More on drain water heat recovery
Mechanical engineer Dan Cautley, my close friend and colleague at SeventhWave in Madison, Wisconsin, who was my mentor in my first year at the NAHB Research Center in 1993, has done at least two research projects over the years on drainwater heat recovery, and he gave me this extended perspective on the topic:
“A vertical pipe drain water heat recovery unit is a remarkably simple way to capture waste heat, and the ‘effectiveness’ (effectiveness is the fraction of available energy that’s captured through a heat exchanger) can be surprisingly high (50% and higher). But this doesn’t mean it’s necessarily cost-effective.
“Horizontal pipe (sloped to drain) drain water heat recovery units may work fine, but are outside my experience.
“Overall system heat recovery effectiveness will always be lower than rated heat exchanger effectiveness, mostly due to heat loss from the drain upstream of the heat exchanger. In my detailed study of three units in commercial buildings, measured overall system heat recovery effectiveness was generally 5 to 10 percentage points lower than the nominal effectiveness rating of the heat exchanger. Effectiveness also depends on flow rate – an issue that is probably beyond the scope of a short blog.

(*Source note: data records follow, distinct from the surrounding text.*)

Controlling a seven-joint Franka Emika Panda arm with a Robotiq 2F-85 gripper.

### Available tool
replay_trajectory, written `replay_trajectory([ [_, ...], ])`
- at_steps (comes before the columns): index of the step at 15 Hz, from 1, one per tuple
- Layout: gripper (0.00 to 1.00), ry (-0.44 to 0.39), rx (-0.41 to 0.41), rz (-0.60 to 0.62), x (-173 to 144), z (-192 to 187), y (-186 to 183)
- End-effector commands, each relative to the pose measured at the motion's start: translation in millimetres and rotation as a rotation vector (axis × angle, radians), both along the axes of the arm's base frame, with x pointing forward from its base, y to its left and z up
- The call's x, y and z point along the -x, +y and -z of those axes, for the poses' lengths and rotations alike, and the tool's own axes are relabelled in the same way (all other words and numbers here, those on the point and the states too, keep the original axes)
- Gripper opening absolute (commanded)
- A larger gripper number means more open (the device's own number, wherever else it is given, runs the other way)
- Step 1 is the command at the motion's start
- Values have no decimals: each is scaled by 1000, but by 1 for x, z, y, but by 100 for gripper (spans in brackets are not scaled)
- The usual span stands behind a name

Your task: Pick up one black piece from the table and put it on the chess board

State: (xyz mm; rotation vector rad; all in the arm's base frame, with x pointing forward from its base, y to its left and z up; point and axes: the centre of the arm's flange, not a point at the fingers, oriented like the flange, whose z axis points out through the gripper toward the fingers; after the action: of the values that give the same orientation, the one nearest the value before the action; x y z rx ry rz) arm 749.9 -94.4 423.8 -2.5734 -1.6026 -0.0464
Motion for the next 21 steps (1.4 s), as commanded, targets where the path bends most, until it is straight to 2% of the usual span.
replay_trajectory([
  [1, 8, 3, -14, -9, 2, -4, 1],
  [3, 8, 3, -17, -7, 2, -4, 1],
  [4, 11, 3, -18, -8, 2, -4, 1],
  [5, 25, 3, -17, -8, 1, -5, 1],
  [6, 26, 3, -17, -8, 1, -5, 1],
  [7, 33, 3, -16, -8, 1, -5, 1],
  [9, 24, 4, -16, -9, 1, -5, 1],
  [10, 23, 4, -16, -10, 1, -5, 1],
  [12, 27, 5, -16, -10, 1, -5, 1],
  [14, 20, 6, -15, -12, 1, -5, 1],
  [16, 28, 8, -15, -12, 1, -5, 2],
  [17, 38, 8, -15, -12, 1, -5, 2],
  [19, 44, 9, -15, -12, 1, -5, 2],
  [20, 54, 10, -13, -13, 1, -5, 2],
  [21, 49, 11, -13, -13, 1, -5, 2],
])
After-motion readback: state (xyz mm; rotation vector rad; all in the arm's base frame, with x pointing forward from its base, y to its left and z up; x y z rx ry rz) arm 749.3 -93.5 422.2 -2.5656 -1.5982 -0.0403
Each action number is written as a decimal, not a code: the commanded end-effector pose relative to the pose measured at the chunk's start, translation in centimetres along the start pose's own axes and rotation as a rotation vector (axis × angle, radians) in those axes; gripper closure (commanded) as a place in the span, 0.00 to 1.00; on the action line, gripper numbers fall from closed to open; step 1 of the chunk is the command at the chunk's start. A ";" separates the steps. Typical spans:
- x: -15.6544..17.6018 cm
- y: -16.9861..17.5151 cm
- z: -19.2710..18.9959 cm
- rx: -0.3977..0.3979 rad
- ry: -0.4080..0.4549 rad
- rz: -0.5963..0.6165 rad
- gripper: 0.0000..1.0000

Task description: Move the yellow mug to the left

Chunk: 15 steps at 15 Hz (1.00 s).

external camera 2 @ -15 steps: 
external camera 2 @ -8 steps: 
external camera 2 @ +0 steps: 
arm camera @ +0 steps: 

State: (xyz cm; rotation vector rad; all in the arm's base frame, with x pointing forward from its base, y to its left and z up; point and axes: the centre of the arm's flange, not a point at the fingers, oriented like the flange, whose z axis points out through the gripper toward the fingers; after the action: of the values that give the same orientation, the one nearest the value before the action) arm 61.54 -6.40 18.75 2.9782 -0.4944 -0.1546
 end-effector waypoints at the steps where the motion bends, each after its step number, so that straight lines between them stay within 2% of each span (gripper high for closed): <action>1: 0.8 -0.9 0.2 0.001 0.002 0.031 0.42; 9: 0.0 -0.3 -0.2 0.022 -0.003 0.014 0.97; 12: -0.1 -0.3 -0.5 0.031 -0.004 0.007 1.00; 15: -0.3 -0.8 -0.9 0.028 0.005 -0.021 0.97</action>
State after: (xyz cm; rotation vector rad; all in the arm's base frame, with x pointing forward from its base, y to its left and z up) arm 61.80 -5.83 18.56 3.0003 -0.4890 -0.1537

“Dynamics (thermal mass) play a role. In general, thermal mass will reduce performance — think of taking a shower using 12 gallons of water, where it takes 3 gallons of flow to heat up the drain line and heat exchanger before reaching steady-state performance. (I found that it took about 6 gallons of flow to reach steady state in one system, and that wasn’t an extreme case.) This effect generally works against you – you don’t get full heat recovery instantly when the shower starts, plus you leave warm water in the heat exchanger when the shower ends, which is likely to cool back to room temperature. (And any cold water flowing down the drain will take this heat with it.) Thus the best application of a drain water heat recovery unit is where there are long episodes of hot water usage with simultaneous drain flow – a bank of showers in a fitness center would be ideal, while a residential shower is less so.
“But that’s not the whole story. Dynamics can work to help heat recovery where there are short flows of warm drain water and cold supply water offset in time. We found surprisingly good performance in a restaurant in which a dishwasher filled, ran, and then drained, with little simultaneous flow of supply water and drain water. The thermal mass of the heat exchanger absorbed enough heat when the dishwasher drained to significantly heat the supply water passing through it a few minutes later. The water use in each dishwasher cycle was low — a gallon or so — which was an important factor.
“Based on a 36-home study I did at the NAHB Research Center in the 1990s, my estimate of typical overall water heating energy savings in a residence is around 20%, but this will of course vary greatly with the specifics.
“All this said, a drain water heat recovery unit will certainly increase the effective capacity of any storage tank water heater, i.e. allow longer showers, for the reasons that Dorsett mentions. The Dorsett claim does seem somewhat optimistic in terms of the size of this effect.
“The bottom line: I love this simple, elegant technology, but it’s going to be really attractive only in limited applications. Here is a link to my report from the three-site study of commercial applications that I did 5 years ago. Take a look at page 34 of the report (page 38 of the PDF) for a list of criteria for selecting good applications. It’s written for commercial use, but the principles apply to residential use.”